Message-ID: <3E520DE1.4070804@netcom.com>
Date: Tue, 18 Feb 2003 10:41:37 +0000
From: Charles R Spinner <cspinner@netcom.com>
Newsgroups: soc.culture.african.american,soc.culture.african
Subject: Muhammad: Our Heroes Live On
Elijah Muhammad was born Elijah Poole in Sandersville, Georgia, on October 10, 1897. His father, a Baptist preacher, had been a slave.
As a boy, Elijah worked at various jobs involving manual labor. At the age of 26, he moved with his wife and two children (he was to have eight children in all) to Detroit.
There in 1930, Poole met Fard Muhammad, also known as W.D. Fard, who had founded the Lost-Found Nation of Islam. Poole soon became Fard’s chief assistant and in 1932 went to Chicago where he established the Nation of Islam’s Temple, Number Two, which soon became the largest. In 1934, he returned to Detroit.
When Fard disappeared that year, political and theological rivals accused Poole of foul play. He returned to Chicago where he organized his own movement, in which Fard was deified as Allah and Elijah (Poole) Muhammad became known as Allah’s Messenger. This movement soon became known as the Black Muslims.
During World War II, Elijah Muhammad expressed support for Japan, on the basis of its being a nonwhite country, and was jailed for sedition.
The time Muhammad served in prison was probably significant in his later, successful attempts to convert large numbers of black prison inmates, including Malcolm X, to the Nation of Islam.

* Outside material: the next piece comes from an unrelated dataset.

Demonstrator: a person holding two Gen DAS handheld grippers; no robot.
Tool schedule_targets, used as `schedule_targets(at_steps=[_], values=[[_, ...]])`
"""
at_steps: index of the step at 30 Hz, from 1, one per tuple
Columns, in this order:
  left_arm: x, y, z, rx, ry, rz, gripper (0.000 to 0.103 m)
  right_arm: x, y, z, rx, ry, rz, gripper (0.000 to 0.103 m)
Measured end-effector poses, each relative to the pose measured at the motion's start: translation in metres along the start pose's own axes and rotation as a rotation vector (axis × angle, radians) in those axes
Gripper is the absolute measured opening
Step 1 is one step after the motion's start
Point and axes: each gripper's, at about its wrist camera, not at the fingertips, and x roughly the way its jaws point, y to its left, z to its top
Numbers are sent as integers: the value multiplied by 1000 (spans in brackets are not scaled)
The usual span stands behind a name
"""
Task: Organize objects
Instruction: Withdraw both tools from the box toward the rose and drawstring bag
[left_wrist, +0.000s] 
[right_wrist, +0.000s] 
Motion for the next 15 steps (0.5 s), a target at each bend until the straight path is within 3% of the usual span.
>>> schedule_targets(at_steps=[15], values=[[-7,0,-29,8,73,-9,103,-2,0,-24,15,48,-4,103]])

During the 1950s and 1960s, the Nation grew under Muhammad’s leadership. Internal differences between Muhammad and Malcolm X, followed by the break between the two men and Malcolm’s assassination, for which three Black Muslim gunmen were convicted, provided a great deal of unfavorable media coverage, but this did not slow the growth of the movement.
In the late 1960s and early 1970s, Elijah Muhammad moderated the Nation’s criticism of whites without compromising its message of black integrity. When Muhammad died on February 25, 1975, the Nation was an important religious, political, and economic force among America’s blacks, especially in this country’s major cities.
Elijah Muhammad was not original in his rejection of Christianity as the religion of the oppressor. Noble Drew Ali and the Black Jews had arrived at this conclusion well before him. But Muhammad was the most successful salesman for this brand of African American religion.
Thus he was able to build the first strong, black religious group in the United States that appealed primarily to the unemployed and underemployed city dweller, and ultimately to some in the black middle class.
In addition, his message on the virtues of being black was explicit and uncompromising, and he sought with at least a little success to bolster the economic independence of African Americans by establishing schools and businesses under the auspices of the Nation of Islam.